BMA indicated they wanted base pay prioritised. A flatter structure would better suit a CARE pension scheme. The Employers proposal are a two point pay scale:-
A lower starting salary of ~£71k rising to £74.4k by 2020
Reach pay point 2 of £95k at year 5 rising to £103k by 2021
Access to Paypoint 2 is achieved by a performance gateway
Consultant unsocial hours
Out of hours work would increase to meet seven day service but with no new money. Currently we have a supplement with PAs done, 3 hours of PA’s outside of plain time. During negotiation it became clear to keep Saturdays as unsocial hours it was not possible to have an hourly based system. The BMA has jointly proposed a system of an availability supplement in addition to work done decided by a matrix of hours worked and on call frequency.
The new plain time definition would be Monday – Friday 7 am to 9 pm
Rob Harwood then presented two slides comparing current and possible pay. These were complicated in the least to note down accurately.
Consultants Performance Pay
The funding available for performance pay is contingent on decisions made on CEAs. Broadly the design of the scheme will be split into 3 pots
Individual Team Organisational
There would be a minimum of 2 SPA written into the contract for new starters.
There would be an improved Study Leave clause in the contract.
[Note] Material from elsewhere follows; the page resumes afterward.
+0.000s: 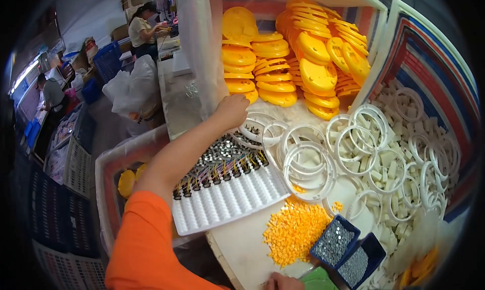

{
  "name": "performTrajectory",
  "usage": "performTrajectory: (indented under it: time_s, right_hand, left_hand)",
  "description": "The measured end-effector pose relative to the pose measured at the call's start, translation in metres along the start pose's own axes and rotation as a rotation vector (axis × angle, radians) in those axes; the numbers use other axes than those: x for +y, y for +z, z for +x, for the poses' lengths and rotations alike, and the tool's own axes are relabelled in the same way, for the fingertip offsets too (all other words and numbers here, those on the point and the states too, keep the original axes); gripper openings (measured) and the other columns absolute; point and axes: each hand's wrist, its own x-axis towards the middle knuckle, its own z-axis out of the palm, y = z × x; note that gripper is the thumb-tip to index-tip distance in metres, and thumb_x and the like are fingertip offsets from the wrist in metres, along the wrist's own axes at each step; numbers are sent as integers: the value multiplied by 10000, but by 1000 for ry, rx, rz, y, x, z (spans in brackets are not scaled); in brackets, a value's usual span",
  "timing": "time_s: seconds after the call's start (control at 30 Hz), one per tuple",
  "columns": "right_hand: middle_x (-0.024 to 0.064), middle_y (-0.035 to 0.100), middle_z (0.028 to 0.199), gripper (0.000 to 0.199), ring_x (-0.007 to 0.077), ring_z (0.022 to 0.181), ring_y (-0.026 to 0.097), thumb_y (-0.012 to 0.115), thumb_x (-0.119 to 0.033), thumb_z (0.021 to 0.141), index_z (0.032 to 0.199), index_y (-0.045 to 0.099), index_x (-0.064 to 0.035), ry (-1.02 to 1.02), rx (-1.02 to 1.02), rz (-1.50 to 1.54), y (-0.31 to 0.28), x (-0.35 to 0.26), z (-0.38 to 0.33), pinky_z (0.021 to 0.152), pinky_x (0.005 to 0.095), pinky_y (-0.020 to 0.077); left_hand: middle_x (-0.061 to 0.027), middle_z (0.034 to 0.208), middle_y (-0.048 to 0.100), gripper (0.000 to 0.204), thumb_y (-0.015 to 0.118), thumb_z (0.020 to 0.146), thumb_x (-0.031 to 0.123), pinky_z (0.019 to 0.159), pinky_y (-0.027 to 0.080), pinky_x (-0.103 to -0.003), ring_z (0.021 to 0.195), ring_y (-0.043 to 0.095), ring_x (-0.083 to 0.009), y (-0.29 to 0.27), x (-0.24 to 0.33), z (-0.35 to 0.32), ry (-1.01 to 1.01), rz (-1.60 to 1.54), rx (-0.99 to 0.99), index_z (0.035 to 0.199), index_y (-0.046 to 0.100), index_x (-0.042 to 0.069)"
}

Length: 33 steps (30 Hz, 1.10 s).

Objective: Assemble yellow plastic toy components using pneumatic tools and small metal parts.

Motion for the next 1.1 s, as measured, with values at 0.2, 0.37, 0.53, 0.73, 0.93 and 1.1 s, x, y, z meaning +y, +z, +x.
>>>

An appeals panel decision is now binding. There would be better Sabbatical provision.
Consultant CEA awards
The Employers/Doh do not believe CEA are contractual. Employers want a system of local awards that are not permanent and not pensionable. Local awards currently held would be lost though with some protection (the latest position on this is 6 years)
Is it a good deal ?
There are some potential benefits such as a schedule of safeguards for out of hours work, a fair an faster pay progression better for CARE, improvement in SPA study leave appeals panel decisions and sabbaticals. Money shifted from other pots into basic pay.
The negatives are loss of S3p6 and potential for more weekend working, the replacement with CEA with a new system may be disadvantageous to some, uncertainty over earnings.
What happens next
There are transition issues and more meetings are to follow following a recent meeting with Ben Gummer. There has to be a sign off from the Secretary of State and the Treasury. Material will be produces for the BMA membership will be surveyed in March or April. The UK-Consultants Committee will then meet to consider the results.
If we do not reach a deal
The government can easily introduce a new contract for new consultants but hinges on people accepting the new offers. Imposing changes on current contract holders is more difficult but not impossible as they could fire and rehire or introduce primary legislation. The risk for 2003 contract holders is loss of uplift and uncertainty over CEAs.